This script converts a graph file to GDA. The main goal is to pass a GDA file to the NetKit-srl[2] software for classification using relational classifiers. Format files supported:
- .mat used in the paper "Social Structure of Facebook Networks"[1].
python to_gda.py <path_to_file>/<filename>.mat <classname> <value_missing_value> <path_output>
python to_gda.py /Users/espin/Documents/Caltech36.mat status 0 results/
Contains the graph Caltech36.mat, writen in .mat format to be converted
- attribute A contains the adjacency matrix and local_info the node attrinutes
Every node in this graph contains 7 attributes: LA = ['status', 'gender', 'major', '2major', 'dorm', 'year', 'highschool']

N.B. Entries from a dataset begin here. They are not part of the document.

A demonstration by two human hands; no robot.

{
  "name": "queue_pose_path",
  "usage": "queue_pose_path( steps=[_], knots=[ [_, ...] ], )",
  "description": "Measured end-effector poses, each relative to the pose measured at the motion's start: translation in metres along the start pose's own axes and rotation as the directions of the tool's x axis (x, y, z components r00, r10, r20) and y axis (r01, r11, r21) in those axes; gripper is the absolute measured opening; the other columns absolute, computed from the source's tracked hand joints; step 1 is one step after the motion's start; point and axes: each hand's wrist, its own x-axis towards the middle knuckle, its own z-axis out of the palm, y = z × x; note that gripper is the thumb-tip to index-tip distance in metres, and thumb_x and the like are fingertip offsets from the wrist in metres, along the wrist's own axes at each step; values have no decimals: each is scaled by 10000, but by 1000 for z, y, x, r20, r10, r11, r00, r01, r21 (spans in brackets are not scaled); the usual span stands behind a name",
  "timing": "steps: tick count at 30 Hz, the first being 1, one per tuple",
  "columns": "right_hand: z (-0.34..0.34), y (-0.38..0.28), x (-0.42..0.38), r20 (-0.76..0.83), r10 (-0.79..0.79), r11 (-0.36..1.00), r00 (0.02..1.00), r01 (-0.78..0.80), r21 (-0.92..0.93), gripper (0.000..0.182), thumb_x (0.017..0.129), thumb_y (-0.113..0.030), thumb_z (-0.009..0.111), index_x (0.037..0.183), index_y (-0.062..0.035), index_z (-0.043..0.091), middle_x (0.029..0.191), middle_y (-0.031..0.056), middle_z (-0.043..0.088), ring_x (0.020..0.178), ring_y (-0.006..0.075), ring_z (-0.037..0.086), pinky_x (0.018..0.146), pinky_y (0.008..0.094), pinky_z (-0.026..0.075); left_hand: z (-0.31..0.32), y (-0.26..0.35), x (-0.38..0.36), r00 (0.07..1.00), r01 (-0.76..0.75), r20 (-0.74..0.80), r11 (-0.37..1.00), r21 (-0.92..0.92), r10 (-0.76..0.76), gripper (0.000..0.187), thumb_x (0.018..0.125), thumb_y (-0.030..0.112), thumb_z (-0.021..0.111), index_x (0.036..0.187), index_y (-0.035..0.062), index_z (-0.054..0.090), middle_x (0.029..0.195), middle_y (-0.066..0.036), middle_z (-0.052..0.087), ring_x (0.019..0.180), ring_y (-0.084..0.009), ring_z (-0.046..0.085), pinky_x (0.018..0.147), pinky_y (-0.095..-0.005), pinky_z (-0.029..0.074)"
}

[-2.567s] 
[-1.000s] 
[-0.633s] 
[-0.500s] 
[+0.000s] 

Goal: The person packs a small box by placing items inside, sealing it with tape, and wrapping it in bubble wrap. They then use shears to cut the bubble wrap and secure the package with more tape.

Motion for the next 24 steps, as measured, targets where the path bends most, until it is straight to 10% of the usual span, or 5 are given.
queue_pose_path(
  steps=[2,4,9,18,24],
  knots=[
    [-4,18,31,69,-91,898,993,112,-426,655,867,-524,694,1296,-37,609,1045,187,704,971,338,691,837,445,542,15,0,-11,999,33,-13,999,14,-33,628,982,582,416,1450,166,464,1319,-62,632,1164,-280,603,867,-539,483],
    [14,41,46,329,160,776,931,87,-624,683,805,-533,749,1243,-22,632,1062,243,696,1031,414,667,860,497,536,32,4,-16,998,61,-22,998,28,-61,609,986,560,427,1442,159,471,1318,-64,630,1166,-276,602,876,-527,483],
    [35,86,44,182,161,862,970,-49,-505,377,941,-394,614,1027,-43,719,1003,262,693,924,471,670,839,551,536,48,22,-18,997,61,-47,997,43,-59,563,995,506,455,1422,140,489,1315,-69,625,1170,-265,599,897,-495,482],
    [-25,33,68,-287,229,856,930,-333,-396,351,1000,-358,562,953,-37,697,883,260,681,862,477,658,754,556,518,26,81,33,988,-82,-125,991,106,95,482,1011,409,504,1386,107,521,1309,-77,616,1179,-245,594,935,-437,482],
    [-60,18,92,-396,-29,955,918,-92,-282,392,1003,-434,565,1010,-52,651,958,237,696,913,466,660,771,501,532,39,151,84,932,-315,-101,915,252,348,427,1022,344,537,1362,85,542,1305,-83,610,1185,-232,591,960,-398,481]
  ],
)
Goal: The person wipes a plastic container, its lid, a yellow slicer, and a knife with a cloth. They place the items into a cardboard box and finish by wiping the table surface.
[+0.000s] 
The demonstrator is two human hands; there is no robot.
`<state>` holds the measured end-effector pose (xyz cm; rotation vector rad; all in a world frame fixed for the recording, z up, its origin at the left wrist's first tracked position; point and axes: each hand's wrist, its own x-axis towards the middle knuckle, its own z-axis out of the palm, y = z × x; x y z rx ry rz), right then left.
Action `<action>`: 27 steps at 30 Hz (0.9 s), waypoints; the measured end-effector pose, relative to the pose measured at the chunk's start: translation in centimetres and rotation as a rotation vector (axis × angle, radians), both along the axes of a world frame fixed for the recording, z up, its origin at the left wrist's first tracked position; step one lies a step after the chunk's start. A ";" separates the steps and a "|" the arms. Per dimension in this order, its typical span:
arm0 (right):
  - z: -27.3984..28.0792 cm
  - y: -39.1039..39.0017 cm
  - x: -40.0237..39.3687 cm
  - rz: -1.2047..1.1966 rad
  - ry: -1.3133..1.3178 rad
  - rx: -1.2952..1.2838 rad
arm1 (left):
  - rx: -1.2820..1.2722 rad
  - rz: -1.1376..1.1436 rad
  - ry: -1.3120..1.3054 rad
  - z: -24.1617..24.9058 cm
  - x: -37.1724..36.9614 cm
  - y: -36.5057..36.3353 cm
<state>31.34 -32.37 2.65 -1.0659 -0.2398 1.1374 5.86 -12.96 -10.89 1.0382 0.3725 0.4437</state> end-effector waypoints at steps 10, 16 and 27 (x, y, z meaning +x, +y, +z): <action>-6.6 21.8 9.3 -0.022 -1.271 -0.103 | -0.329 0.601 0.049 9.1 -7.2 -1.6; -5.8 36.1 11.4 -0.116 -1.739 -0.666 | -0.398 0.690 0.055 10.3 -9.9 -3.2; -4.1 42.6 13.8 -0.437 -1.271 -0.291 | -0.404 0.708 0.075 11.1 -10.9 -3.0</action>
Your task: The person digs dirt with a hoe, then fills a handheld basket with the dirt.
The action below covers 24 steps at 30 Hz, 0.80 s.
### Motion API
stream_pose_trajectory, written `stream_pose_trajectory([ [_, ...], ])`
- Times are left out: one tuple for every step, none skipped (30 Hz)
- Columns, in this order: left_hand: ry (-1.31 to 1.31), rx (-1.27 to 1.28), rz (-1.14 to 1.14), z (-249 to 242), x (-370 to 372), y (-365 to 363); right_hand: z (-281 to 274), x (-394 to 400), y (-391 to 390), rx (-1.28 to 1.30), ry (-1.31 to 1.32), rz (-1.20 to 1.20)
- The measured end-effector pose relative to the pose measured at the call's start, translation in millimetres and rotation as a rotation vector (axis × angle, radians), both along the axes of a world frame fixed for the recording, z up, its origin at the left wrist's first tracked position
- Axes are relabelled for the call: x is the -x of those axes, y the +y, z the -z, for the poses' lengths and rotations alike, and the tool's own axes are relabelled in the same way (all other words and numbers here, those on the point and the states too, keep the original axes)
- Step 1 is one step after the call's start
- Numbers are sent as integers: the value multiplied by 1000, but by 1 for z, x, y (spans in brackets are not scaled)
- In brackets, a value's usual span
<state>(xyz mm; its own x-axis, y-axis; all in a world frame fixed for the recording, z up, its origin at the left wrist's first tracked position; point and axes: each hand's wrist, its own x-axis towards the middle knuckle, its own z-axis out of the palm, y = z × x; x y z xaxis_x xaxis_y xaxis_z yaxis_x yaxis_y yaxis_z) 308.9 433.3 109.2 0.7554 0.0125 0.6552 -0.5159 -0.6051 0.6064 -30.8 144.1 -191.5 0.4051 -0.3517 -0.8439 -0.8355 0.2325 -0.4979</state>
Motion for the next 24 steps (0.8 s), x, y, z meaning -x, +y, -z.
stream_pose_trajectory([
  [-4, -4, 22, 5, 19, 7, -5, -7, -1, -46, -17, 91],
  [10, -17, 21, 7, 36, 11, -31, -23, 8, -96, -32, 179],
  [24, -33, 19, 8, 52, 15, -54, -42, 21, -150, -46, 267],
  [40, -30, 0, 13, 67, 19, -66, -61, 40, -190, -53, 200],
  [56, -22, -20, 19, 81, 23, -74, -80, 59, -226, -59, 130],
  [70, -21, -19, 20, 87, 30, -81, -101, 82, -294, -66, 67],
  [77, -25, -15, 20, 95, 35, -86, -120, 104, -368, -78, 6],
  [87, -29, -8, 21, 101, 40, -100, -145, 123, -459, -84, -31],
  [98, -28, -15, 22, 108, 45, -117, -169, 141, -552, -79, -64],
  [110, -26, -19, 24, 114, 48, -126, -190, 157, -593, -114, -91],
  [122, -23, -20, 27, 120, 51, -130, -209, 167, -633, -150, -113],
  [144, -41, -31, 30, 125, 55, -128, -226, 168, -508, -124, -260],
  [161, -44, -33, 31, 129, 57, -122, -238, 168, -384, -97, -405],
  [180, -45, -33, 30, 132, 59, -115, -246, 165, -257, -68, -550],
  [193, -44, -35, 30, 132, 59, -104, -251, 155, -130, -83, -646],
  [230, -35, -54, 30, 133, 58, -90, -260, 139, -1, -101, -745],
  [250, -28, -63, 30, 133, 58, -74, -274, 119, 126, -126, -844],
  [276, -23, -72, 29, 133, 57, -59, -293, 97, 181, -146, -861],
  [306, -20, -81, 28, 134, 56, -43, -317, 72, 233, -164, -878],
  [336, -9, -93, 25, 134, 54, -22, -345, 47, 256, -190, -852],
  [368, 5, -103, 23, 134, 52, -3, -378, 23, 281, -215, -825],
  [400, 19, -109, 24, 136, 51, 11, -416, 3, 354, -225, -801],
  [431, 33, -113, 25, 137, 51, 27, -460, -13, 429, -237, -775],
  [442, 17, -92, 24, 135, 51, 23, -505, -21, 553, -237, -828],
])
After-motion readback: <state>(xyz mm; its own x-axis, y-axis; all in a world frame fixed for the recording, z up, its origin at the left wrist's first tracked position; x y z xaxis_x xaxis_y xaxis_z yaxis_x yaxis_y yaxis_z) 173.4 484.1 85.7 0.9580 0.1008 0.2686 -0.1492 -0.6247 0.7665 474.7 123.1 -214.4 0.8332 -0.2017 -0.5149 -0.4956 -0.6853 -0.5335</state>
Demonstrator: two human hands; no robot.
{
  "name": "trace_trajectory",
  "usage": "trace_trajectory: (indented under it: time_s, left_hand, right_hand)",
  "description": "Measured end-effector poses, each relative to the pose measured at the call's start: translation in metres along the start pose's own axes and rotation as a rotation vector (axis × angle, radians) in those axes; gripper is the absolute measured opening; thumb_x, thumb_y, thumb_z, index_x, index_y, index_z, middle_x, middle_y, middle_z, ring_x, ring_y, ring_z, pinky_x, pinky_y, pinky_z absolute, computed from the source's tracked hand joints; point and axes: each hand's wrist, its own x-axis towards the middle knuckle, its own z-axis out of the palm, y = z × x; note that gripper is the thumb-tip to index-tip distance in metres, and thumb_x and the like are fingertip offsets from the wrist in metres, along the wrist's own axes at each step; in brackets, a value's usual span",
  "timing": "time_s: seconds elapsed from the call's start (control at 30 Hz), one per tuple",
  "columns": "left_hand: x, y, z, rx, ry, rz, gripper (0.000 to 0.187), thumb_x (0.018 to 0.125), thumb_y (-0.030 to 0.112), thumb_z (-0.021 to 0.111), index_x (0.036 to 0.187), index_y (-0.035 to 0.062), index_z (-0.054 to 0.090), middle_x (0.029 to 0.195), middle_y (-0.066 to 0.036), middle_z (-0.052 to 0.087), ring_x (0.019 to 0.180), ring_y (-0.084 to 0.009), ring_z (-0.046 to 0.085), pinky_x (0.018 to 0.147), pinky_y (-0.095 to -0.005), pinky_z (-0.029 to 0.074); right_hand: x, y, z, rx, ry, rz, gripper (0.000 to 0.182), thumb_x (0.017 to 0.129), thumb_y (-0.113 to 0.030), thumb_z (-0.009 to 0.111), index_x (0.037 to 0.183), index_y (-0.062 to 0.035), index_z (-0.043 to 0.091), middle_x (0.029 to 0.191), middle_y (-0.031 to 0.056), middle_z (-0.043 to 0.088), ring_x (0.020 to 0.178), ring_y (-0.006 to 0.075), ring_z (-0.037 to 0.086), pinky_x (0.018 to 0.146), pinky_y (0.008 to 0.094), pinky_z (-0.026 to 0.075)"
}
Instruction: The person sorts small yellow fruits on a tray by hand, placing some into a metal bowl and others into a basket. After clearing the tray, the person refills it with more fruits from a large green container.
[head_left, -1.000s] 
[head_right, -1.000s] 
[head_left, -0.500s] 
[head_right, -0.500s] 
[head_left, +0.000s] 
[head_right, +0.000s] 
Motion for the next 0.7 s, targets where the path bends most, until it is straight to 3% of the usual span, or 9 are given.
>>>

- Thus, classname should be listed in LA
- The column classname is sent as last in a dataframe
Missing values in this type of graph are represented as 0
- Thus, if this parameter is set to zero, then all zeros are converted to '?'
Where to store the .gda files
This script returns two .gda files:
- nodes.gda: every line (row) represents a node, and every column an attribute (comma separated)
Name,attr1,att2,att3,att4,att5,att6,att7
node237,1,199,?,169,2008,3387,1
node546,1,199,?,165,2006,3172,1
node547,1,201,?,171,2008,9773,2
...
- edges.gda: ever two lines represent a simple link between 2 nodes (link1 nodeA \n link2 nodeB: nodeA -- nodeB)
link,entity
link1,node541
link1,node38
link2,node541
...
- Caltech36,mat: Amanda L. Traud, Peter J. Mucha, and Mason A. Porter, Social Structure of Facebook Networks, arXiv:1102.2166
- NetKit-srl: Sofus A. Macskassy , Foster Provost "Classification in Networked Data: A toolkit and a univariate case study," Journal of Machine Learning, 8(May):935-983, 2007.